On 04.05.21 12:32, Daniel P. Berrangé wrote:
On Tue, May 04, 2021 at 12:21:25PM +0200, David Hildenbrand wrote:
On 04.05.21 12:09, Daniel P. Berrangé wrote:
On Wed, Apr 28, 2021 at 03:37:48PM +0200, David Hildenbrand wrote:
Let's support RAM_NORESERVE via MAP_NORESERVE on Linux. The flag has no
effect on most shared mappings - except for hugetlbfs and anonymous memory.
Linux man page:
"MAP_NORESERVE: Do not reserve swap space for this mapping. When swap
space is reserved, one has the guarantee that it is possible to modify
the mapping. When swap space is not reserved one might get SIGSEGV
upon a write if no physical memory is available. See also the discussion
of the file /proc/sys/vm/overcommit_memory in proc(5). In kernels before
2.6, this flag had effect only for private writable mappings."
Note that the "guarantee" part is wrong with memory overcommit in Linux.
Also, in Linux hugetlbfs is treated differently - we configure reservation
of huge pages from the pool, not reservation of swap space (huge pages
cannot be swapped).
The rough behavior is [1]:
a) !Hugetlbfs:
1) Without MAP_NORESERVE *or* with memory overcommit under Linux
disabled ("/proc/sys/vm/overcommit_memory == 2"), the following
accounting/reservation happens:
For a file backed map
SHARED or READ-only - 0 cost (the file is the map not swap)
PRIVATE WRITABLE - size of mapping per instance
For an anonymous or /dev/zero map
SHARED - size of mapping
PRIVATE READ-only - 0 cost (but of little use)
PRIVATE WRITABLE - size of mapping per instance
2) With MAP_NORESERVE, no accounting/reservation happens.
b) Hugetlbfs:
1) Without MAP_NORESERVE, huge pages are reserved.
2) With MAP_NORESERVE, no huge pages are reserved.
Note: With "/proc/sys/vm/overcommit_memory == 0", we were already able
to configure it for !hugetlbfs globally; this toggle now allows
configuring it more fine-grained, not for the whole system.

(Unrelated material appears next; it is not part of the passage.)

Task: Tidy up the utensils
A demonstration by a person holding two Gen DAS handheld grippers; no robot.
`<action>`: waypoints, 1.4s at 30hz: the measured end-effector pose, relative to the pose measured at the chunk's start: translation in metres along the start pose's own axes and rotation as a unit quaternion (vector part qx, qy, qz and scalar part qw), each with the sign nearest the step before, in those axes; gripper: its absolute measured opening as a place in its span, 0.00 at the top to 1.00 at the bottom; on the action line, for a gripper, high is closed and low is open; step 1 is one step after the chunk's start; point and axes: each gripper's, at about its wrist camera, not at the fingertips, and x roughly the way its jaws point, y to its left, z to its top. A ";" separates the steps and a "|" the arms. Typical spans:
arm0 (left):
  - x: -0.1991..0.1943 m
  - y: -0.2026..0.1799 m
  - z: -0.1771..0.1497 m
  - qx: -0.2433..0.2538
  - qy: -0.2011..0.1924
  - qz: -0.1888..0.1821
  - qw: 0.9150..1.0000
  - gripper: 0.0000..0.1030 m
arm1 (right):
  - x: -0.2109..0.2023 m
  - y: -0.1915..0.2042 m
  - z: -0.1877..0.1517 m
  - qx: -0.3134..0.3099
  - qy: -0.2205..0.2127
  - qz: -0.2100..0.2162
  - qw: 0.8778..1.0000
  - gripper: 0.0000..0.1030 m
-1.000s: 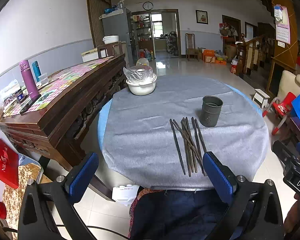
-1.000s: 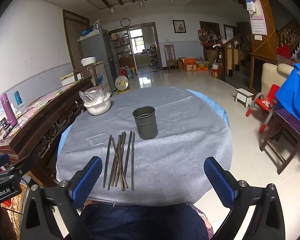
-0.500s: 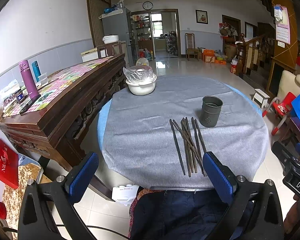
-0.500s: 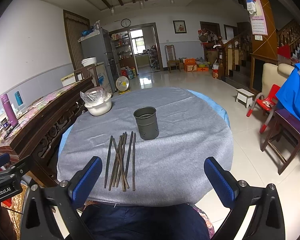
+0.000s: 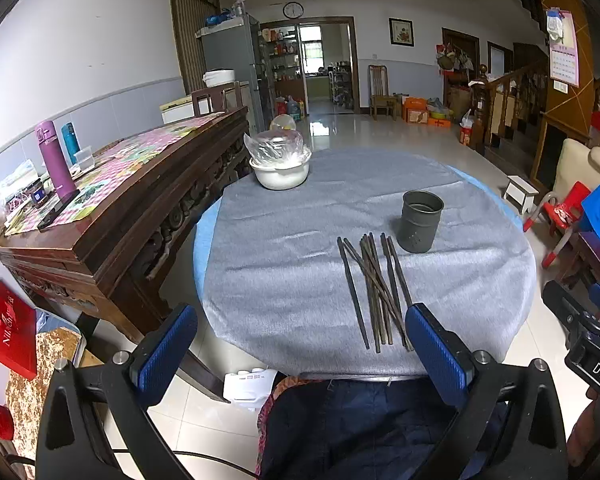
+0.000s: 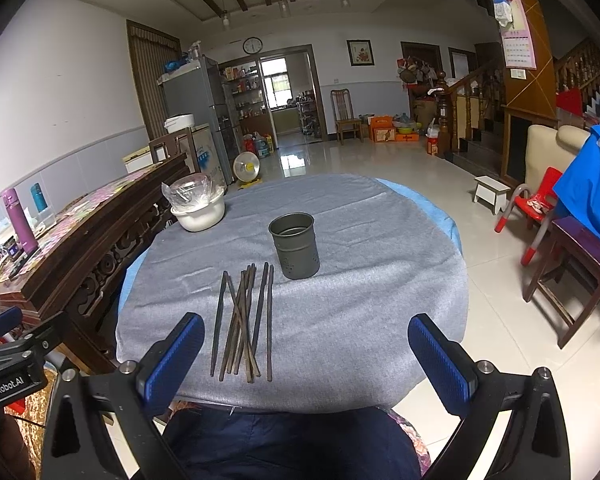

The target use case is virtio-mem, which dynamically exposes memory
inside a large, sparse memory area to the VM.
Can you explain this use case in more real world terms, as I'm not
understanding what a mgmt app would actually do with this in
practice ?
Let's consider huge pages for simplicity. Assume you have 128 free huge
pages in your hypervisor that you want to dynamically assign to VMs.
Further assume you have two VMs running. A workflow could look like
1. Assign all huge pages to VM 0
2. Reassign 64 huge pages to VM 1
3. Reassign another 32 huge pages to VM 1
4. Reasssign 16 huge pages to VM 0
5. ...
Basically what we're used to doing with "ordinary" memory.
What does this look like in terms of the memory backend configuration
when you boot VM 0 and VM 1 ?
Are you saying that we boot both VMs with
-object hostmem-memfd,size=128G,hugetlb=yes,hugetlbsize=1G,reserve=off
and then we have another property set on 'virtio-mem' to tell it
how much/little of that 128 G, to actually give to the guest ?
How do we change that at runtime ?
Roughly, yes. We only special-case memory backends managed by virtio-mem
devices.
An advanced example for a single VM could look like this:
sudo build/qemu-system-x86_64 \
... \
-m 4G,maxmem=64G \
-smp sockets=2,cores=2 \
-object hostmem-memfd,id=bmem0,size=2G,hugetlb=yes,hugetlbsize=2M \
-numa node,nodeid=0,cpus=0-1,memdev=bmem0 \
-object hostmem-memfd,id=bmem1,size=2G,hugetlb=yes,hugetlbsize=2M \
-numa node,nodeid=1,cpus=2-3,memdev=bmem1 \
... \
-object
hostmem-memfd,id=mem0,size=30G,hugetlb=yes,hugetlbsize=2M,reserve=off \
-device virtio-mem-pci,id=vmem0,memdev=mem0,node=0,requested-size=0G \
-object
hostmem-memfd,id=mem1,size=30G,hugetlb=yes,hugetlbsize=2M,reserve=off \
-device virtio-mem-pci,id=vmem1,memdev=mem1,node=1,requested-size=0G \
... \
We can request a size change by adjusting the "requested-size" property (e.g.,
via qom-set)
and observe the current size by reading the "size" property (e.g., qom-get).
Think of
it as an advanced device-local memory balloon mixed with the concept of a
memory hotplug.